I held back. “You don’t understand,” I said, and as I spoke I found myself distracted by her unseeing eyes which were locked on a point somewhere over my shoulder. They were green and sparkling, and very much alive. Then the other woman appeared.

“Who is it Rosemary?” She had put on a chemise and was running a comb through her damp hair.

Rosemary stood back for her to see. “Alice, it’s Peter,” she said.

I smiled at Alice in apology. “Sorry to bother you.”

Alice suddenly seemed flushed with excitement and returned my smile more warmly than I’d expected. “Peter,” she said. “You’ve come.” Then she took my bag and disappeared inside.

Was Alice blind, too? Like Rosemary’s her eyes had seemed unable to meet mine, staring strangely to one side but she had seized the bag deftly enough.

“There’s some mistake,” I said. “I’ve had an accident. I wondered if I could use your telephone.”

“There’s no telephone,” said Rosemary. Then she placed her hands on my face and I closed my eyes as she read it,… her fingers light and cool, barely brushing my skin.

“Now,” I thought. “Now she’ll realise,…”

“You’re tired,” she said. “You’ve had a long journey.” Then she called out: “Alice, my love. Would you run Peter a bath?”

“That’s very kind but,…”

She curled a hand around my arm, drew me over the threshold and pressed the door shut. “I’ve prepared a room for you,” she said.

“But,… I just need some directions.”

“Later,” she soothed. “When you’ve had time to rest.”

It was a beautiful room. It had large windows which let out onto a balcony. There was an adjoining sitting room and a bathroom, where I found Alice in the process of filling the bath. One wall of the room was taken up by bookshelves and as I looked around I realised each book, each tiny detail of the room, the decor, the pictures on the wall, could not have suited me better if I’d spent a lifetime preparing it all for myself.

“Will you be comfortable, do you think?” asked Rosemary. She seemed full of kindness and expectation.

“Look,” I said. “I’m obviously not who you think.”

“Peter, there can be no other.”

Alice emerged from the bathroom, followed by the seductive aroma of herbs.

“All ready for you,” she said. Then she reached up and embraced me. Her head was on my chest, her damp, sweet scented hair beneath my chin. “Oh, Peter,” she breathed. “It’s lovely that you’ve come.”

“But this is all a mistake,” I said. “Please,…”

Rosemary intervened, placing a hand on Alice’s shoulder. “We must give Peter time to settle,” she said.

Alice looked up, her eyes glowing with a childlike warmth, though as before they seemed oddly out of sync with my position. “Will you join us in the garden, later?” she asked.

“Yes, of course” I said. I wanted them to go – if only to give myself a moment of privacy and to gather my thoughts.

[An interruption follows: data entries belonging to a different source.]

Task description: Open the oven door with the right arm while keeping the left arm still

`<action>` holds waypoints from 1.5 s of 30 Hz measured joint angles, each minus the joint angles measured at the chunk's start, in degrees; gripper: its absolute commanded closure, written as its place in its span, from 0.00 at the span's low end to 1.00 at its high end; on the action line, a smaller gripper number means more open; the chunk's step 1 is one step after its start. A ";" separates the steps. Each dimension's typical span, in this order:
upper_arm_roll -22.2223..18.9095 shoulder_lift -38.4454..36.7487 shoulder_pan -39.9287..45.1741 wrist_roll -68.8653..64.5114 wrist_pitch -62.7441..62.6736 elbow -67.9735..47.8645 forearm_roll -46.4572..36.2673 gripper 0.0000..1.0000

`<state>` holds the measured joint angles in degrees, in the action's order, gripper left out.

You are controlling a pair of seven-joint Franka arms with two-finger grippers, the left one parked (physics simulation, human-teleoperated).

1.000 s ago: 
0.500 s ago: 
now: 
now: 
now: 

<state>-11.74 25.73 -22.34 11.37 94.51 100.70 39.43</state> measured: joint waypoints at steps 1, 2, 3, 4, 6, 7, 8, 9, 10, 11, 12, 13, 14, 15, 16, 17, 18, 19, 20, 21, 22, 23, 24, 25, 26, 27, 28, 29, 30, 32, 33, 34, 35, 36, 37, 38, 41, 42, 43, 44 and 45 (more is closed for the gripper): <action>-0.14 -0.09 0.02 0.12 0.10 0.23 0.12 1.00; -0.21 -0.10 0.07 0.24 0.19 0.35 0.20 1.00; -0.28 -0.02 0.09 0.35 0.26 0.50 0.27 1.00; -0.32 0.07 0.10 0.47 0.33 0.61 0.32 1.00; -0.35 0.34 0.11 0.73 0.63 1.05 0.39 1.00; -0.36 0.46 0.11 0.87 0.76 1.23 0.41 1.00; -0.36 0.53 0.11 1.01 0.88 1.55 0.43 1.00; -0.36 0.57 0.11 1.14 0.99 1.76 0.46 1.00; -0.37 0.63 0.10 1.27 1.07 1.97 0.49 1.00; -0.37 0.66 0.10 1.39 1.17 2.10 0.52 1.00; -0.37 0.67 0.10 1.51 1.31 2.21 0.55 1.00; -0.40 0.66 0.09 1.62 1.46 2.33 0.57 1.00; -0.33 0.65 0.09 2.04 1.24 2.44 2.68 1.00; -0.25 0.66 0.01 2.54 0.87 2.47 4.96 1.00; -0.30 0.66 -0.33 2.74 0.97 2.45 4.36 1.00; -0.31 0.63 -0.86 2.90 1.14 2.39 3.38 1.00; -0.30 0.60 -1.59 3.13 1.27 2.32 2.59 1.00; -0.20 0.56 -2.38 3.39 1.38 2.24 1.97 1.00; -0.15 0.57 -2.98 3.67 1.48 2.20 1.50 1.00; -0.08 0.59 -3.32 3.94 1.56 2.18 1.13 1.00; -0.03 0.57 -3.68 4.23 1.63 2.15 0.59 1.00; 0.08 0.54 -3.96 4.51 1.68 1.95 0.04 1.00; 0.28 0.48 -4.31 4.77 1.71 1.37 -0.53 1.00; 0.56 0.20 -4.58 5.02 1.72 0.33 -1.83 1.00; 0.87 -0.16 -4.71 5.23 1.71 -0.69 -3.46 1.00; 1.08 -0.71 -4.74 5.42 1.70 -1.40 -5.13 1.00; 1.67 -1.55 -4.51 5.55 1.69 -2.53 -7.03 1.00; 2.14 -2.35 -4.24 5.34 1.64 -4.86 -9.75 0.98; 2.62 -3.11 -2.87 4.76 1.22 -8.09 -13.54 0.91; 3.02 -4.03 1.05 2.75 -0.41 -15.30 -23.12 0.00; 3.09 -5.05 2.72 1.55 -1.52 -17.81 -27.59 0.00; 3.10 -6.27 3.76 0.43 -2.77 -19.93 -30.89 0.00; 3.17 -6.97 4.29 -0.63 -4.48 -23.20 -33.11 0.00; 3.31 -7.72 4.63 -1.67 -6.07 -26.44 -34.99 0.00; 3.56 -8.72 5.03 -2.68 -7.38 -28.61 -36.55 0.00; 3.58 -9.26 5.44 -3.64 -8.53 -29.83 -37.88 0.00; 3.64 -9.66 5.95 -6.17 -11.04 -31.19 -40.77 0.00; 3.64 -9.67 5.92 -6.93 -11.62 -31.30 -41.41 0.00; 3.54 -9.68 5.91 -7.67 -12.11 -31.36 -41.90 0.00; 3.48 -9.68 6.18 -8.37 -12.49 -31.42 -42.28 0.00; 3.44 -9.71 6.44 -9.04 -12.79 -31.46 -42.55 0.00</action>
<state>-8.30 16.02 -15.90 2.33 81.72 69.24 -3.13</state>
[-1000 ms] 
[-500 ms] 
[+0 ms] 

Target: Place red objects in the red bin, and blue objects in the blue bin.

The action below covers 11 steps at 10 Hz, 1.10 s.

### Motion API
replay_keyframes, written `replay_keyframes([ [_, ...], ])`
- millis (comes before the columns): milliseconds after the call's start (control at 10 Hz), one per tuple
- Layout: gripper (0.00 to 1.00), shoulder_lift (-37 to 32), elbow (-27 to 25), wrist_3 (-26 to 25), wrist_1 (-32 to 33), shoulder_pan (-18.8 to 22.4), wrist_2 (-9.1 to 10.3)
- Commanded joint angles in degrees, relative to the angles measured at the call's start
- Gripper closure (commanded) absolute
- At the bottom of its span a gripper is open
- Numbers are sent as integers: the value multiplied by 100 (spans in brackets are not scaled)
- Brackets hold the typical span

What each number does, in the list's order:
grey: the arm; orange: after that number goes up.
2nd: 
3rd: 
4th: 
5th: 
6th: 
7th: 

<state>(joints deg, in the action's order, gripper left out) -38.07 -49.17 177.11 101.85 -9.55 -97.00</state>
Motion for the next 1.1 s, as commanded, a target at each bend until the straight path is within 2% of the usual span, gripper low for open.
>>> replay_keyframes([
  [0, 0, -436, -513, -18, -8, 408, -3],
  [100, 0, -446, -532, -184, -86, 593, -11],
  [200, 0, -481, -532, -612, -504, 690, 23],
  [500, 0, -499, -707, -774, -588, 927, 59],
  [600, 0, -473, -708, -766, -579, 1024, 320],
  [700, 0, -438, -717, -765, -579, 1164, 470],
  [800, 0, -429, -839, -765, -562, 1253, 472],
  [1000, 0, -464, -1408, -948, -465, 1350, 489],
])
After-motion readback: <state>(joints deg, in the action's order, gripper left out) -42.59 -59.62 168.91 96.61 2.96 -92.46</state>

I listened as they moved down the hall, their chatter diminishing in their wake,… soft voices, happy, excited at my arrival. I sank onto the bed, giddy now with frustration and fatigue. It seemed that since leaving the car, I’d done nothing but dig myself deeper into absurdity. I hung my head and groaned, realising I’d have some explaining to do when the real Peter showed up.

I should have left at once, sneaked out while I had the chance, but I’d still no idea which way to go and as Rosemary had said, I was exhausted. And I was hot, my shirt soaked and clinging uncomfortably, so I bathed quickly before changing into clean clothes from my suitcase. Then, I stepped onto the balcony, thinking that from there I might spot some obvious way out. Unconsciously, I braced myself for the rush of noise from the surrounding highways, but I heard nothing except the stirring of trees and the chirruping of birds.

The highways could not have been more than a few kilometres from here, on all sides – the traffic surging around, a tremendous vortex of energy but all I could see were trees and rolling meadows as far as the horizon. It was growing dusky now. I checked my watch – time appeared to be passing more quickly than I thought. I was distracted by playful laughter – Alice turning cartwheels on the lawn. Rosemary was seated close by on a bench. “Miss Mayfield,” I heard her say, playfully. “You shall do yourself a mischief!”

Alice saw me and waved. I waved back. Then I felt a chill,…

Inside, I took out the purse I’d found and examined the credit cards: Miss. A J. Mayfield? Alice’s purse? Alice’s car lying wrecked, not two kilometres from here, abandoned with all her valuables scattered around?

She was reading, sprawled out on a rug at Rosemary’s feet when I found them. Rosemary, patted the space beside her on the bench.

“Peter,” she said. “Come, sit with me.”

So I sat, then cleared my throat for emphasis. “Ladies,” I began as clearly and as slowly as I could. “There has been a misunderstanding. If not for my accident, I would have been in Manchester this morning. So you see, I’m,….”

I felt Rosemary’s hand settling in my lap, it’s sudden, intimate heat cutting off my words. “It’s all right,” she said, soothingly. “I understand. But it’s grown so late. Why not stay with us tonight?”

“I couldn’t,… really,…”

But it made sense to stay. I was a long way from home, and where else would I have found to sleep at that hour? Also, it didn’t seem unreasonable, now I believed the misunderstanding had been cleared up.

“That’s better,” she said. Then she lay back and lifted her face to the sky. “Tell me about the stars. Do you know their names?”

I followed her gaze. Though the sky still carried the azure tint of evening, the air was clear and the brighter stars were showing. I’d known their names once, but I hadn’t thought of them for a long time now. Somehow, in the world I had come to know, the names of stars were irrelevant.

“That’s Altair, I think, and there, just rising – that must be Aldebaran.”

Alice rolled onto her back and gazed up. “How lovely,” she said.

She was right: It was lovely, and somehow I managed to forget that her car and my own were lying smashed somewhere out there in the gathering dusk, and that at any moment the expected guest , the real Peter, would be arriving. Instead, I became aware only of the moment, of their presence, and mine beneath that slowly darkening sky.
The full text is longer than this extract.